United States District Court, S.D. New York
Nov 1, 2024
20-CV-5905 (JMF) (S.D.N.Y. Nov. 1, 2024)

Opinion

20-CV-5905 (JMF)

11-01-2024

DELSHAH 60 NINTH, LLC, Plaintiff, v. FREE PEOPLE OF PA, LLC, Defendant.


OPINION AND ORDER ADOPTING REPORT AND RECOMMENDATION

JESSE M. FURMAN, UNITED STATES DISTRICT JUDGE

This case, familiarity with which is presumed, is one of many disputes that arose between landlords and commercial tenants concerning unpaid rent from the first few months of the COVID-19 pandemic. Plaintiff Delshah 60 Ninth, LLC (“Delshah”) and Defendant Free People of PA, LLC (“Free People”) each moved for summary judgment, see ECF Nos. 67, 72, and, on August 17, 2022, the Court adopted Magistrate Judge Sarah L. Cave's Report and Recommendation in substantial part granting Delshah's motion for summary judgment. See ECF No. 119. In that same Order, the Court re-referred the matter to Magistrate Judge Cave for an inquest on damages, including attorneys' fees and costs. See id. On March 13, 2024, Judge Cave issued a Report and Recommendation (“R&R”) recommending (1) that Delshah be awarded $5,956,144.10 in damages along with prejudgment and post-judgment interest and (2) that the question of attorneys' fees and costs be deferred. See ECF No. 183. Delshah and Free People both filed timely objections to the R&R, see ECF Nos. 187 (“Def.'s Obj.”), 189 (“Pl.'s Obj.”), and thereafter both filed responses to the other's objections, see ECF Nos. 193 (“Pl.'s Response”), 194 (“Def.'s Response”).

On September 3, 2024, Free People filed a letter seeking to “alert the Court to recent factual developments that impact the calculation of [Delshah's] damages.” ECF No. 196. Delshah filed a letter response a week later. ECF No. 198. The Court will address the substance of these letters along with Free People's original set of objections.

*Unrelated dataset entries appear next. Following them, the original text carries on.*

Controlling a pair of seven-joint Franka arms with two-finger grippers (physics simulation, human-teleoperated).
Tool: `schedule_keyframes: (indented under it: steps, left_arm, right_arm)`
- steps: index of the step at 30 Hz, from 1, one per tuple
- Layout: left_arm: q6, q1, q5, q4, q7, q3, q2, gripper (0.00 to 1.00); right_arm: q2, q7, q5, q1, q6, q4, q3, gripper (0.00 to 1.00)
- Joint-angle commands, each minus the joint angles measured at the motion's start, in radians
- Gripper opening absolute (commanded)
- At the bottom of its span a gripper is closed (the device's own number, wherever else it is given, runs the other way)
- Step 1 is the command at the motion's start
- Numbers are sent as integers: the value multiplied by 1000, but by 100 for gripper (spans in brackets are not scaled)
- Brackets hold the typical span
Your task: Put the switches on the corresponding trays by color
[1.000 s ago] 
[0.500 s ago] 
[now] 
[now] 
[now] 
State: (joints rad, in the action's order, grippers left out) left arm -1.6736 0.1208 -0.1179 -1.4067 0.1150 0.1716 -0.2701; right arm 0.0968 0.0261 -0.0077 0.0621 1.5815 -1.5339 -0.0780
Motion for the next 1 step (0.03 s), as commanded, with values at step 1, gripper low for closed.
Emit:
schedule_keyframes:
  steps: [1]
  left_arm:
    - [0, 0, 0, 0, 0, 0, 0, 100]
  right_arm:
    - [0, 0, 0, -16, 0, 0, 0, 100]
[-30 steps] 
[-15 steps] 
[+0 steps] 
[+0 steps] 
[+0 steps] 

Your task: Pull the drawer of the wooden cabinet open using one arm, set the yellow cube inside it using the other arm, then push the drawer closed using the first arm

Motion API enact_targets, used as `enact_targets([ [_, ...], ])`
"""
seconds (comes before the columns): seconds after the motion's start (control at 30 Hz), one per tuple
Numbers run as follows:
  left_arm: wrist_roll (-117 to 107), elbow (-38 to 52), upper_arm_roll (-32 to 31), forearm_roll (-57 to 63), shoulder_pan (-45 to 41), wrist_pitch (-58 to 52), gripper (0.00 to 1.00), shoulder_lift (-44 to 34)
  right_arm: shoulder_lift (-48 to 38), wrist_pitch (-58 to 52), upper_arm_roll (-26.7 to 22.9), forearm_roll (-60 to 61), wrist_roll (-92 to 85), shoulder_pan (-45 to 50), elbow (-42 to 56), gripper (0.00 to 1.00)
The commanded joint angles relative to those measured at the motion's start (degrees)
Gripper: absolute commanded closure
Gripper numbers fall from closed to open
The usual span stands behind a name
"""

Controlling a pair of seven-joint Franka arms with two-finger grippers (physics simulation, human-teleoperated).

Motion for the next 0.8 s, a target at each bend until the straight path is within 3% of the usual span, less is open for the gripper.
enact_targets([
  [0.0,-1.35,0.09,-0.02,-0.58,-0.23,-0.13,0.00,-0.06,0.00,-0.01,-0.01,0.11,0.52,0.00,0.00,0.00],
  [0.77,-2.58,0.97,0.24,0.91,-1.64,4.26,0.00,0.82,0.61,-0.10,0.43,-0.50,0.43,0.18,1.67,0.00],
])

In reviewing a Report and Recommendation, a district court “may accept, reject, or modify, in whole or in part, the findings or recommendations made by the magistrate judge.” 28 U.S.C. § 636(b)(1)(C). A district court “must determine de novo any part of the magistrate judge's disposition that has been properly objected to.” Fed.R.Civ.P. 72(b)(3); see also United States v. Male Juvenile (95-CR-1074), 121 F.3d 34, 38 (2d Cir. 1997). To accept those portions of the report to which no timely objection has been made, however, a district court need only satisfy itself that there is no clear error on the face of the record. See, e.g., Wilds v. United Parcel Serv., Inc., 262 F.Supp.2d 163, 169 (S.D.N.Y. 2003). This clear error standard also applies when a party makes only conclusory or general objections, or simply reiterates its original arguments. See, e.g., Ortiz v. Barkley, 558 F.Supp.2d 444, 451 (S.D.N.Y. 2008).

Free People's objections largely reiterate its original arguments concerning damages, and Delshah's objections either do the same or raise new arguments that could have and should have been raised before Magistrate Judge Cave in the first instance and thus need not be considered at all. See Piligian v. Icahn Sch. of Med. at Mount Sinai, 490 F.Supp.3d 707, 716 (S.D.N.Y. 2020) (“[N]ew arguments and factual assertions cannot properly be raised for the first time in objections to the report and recommendation, and indeed may not be deemed objections at all.”). Accordingly, the Court concludes that the clear error standard of review applies here. For the reasons that follow, the Court concludes that there is no clear error on the face of the record and, even reviewing Magistrate Judge Cave's R&R de novo - which the Court has done - both parties' objections fall short. Thus, the Court adopts the R&R in full.

The Court will address each set of objections in turn.

FREE PEOPLE'S OBJECTIONS

Free People disputes the damages and damages offset calculations set forth in the R&R pursuant to two sections of the Free People Lease Agreement: Sections 22(d)(ii) and 22(d)(iv). See ECF No. 67-18 (“Free People Lease”). Neither provision supports its arguments.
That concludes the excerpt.